The increase in oxygen after 7 days I0 was calculated by calculating the difference between the initial oxygen content I1 and the oxygen content I2 after the measurement sample was kept in a high-temperature humidifier at 85°C and 85% RH for 7 days and then cooled to room temperature. Specifically, the increase in oxygen I0 was calculated by subtracting the initial oxygen content I1 from the oxygen content I2 after 7 days ( I2 - I1 ).
(3) Volume resistivity R 1 , volume resistivity R 2 after 7 days storage at 85° C. and 85% RH, and increase rate of volume resistivity I R
After being kept in a high-temperature humidifier at 85°C and 85% RH for 7 days, 5 g of the sample was cooled to room temperature and placed in a cylindrical container and compression molded at a press pressure of 31.83 MPa to form a measurement sample. The volume resistivity R2 was measured using this measurement sample. Loresta AP and Loresta PD-41 (both manufactured by Mitsubishi Chemical Corporation) were used to measure the volume resistivity R2 . The volume resistivity R1 before storage was also measured using the same method. Then, based on the volume resistivity R1 and the volume resistivity R2 , the increase rate of volume resistivity I R was calculated using the method described above.
(4) BET Specific Surface Area The amount of a measurement sample was set to 0.3 g, and the measurement was performed by a BET single-point method using a Monosorb manufactured by Mountech Co., Ltd.
(5) Particle size D50
0.2 g of the measurement sample was placed in a beaker, and 0.07 g of Triton X-100 (manufactured by Kanto Chemical) was added. Next, the sample was poured into 40 mL of dispersant-added water (dispersant: 0.3% SN-PW-43 solution (manufactured by San Nopco)), and then dispersed by applying ultrasonic waves of 300 watts for 3 minutes using an ultrasonic disperser US-300AT (manufactured by Nippon Seiki Seisakusho) to prepare a measurement sample.

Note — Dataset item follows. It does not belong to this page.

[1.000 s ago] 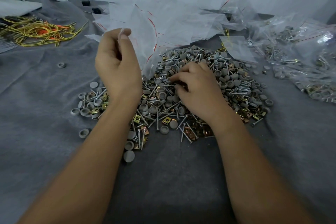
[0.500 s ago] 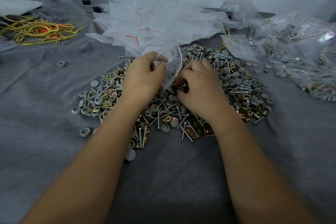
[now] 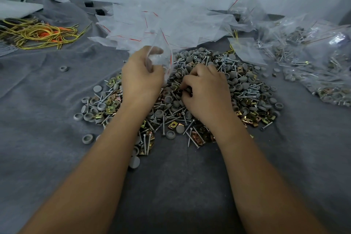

The volume cumulative particle size D 50 of this measurement sample was measured using a laser diffraction scattering type particle size distribution measuring device MT3300II (manufactured by Nikkiso).
(6) Antioxidant level OP
The antioxidant degree OP defined by the following formula (1) was calculated using the increase rate of volume resistivity I R (%) calculated from the volume resistivities R 1 and R 2 , the BET specific surface area SSA (m 2 /g), and the phosphorus content W P (ppm by mass).
Degree of oxidation prevention OP=Increase in volume resistivity I R (%)/(SSA (m 2 /g)×W P (ppm by mass))
The degree of oxidation prevention OP is a value obtained by normalizing the increase rate of volume resistivity I R by the specific surface area and the phosphorus content, and is a parameter that indicates the resistance of the particles to oxidation. The smaller the value, the more difficult the phosphorus-containing silver-coated copper particles are to be oxidized.

[実施例1]
エチレンジアミン四酢酸(EDTA)26gを純水5Lに溶解し、液温を40℃に調整した後、銅母粒子(1)(球状、平均粒子径D50=1.5μm、三井金属鉱業(株)製)500gを加え撹拌して、銅母粒子分散液を調製した。その後、当該銅母粒子分散液に10Lの純水を使用して、撹拌を行い、デカンテーションをして、銅母粒子を洗浄した。銀15g含有の硝酸銀を純水1.2Lに溶解させた銀塩溶液、及びリン2.2g含有のリン酸水素二ナトリウム12水和物を純水1.2Lに溶解させたリン酸塩溶液を調製した。
[Example 1]
26 g of ethylenediaminetetraacetic acid (EDTA) was dissolved in 5 L of pure water, and the liquid temperature was adjusted to 40° C., after which 500 g of copper base particles (1) (spherical, average particle diameter D 50 = 1.5 μm, manufactured by Mitsui Mining & Smelting Co., Ltd.) was added and stirred to prepare a copper base particle dispersion. Then, 10 L of pure water was added to the copper base particle dispersion, and the copper base particles were washed by stirring and decantation. A silver salt solution was prepared by dissolving silver nitrate containing 15 g of silver in 1.2 L of pure water, and a phosphate solution was prepared by dissolving disodium hydrogen phosphate dodecahydrate containing 2.2 g of phosphorus in 1.2 L of pure water.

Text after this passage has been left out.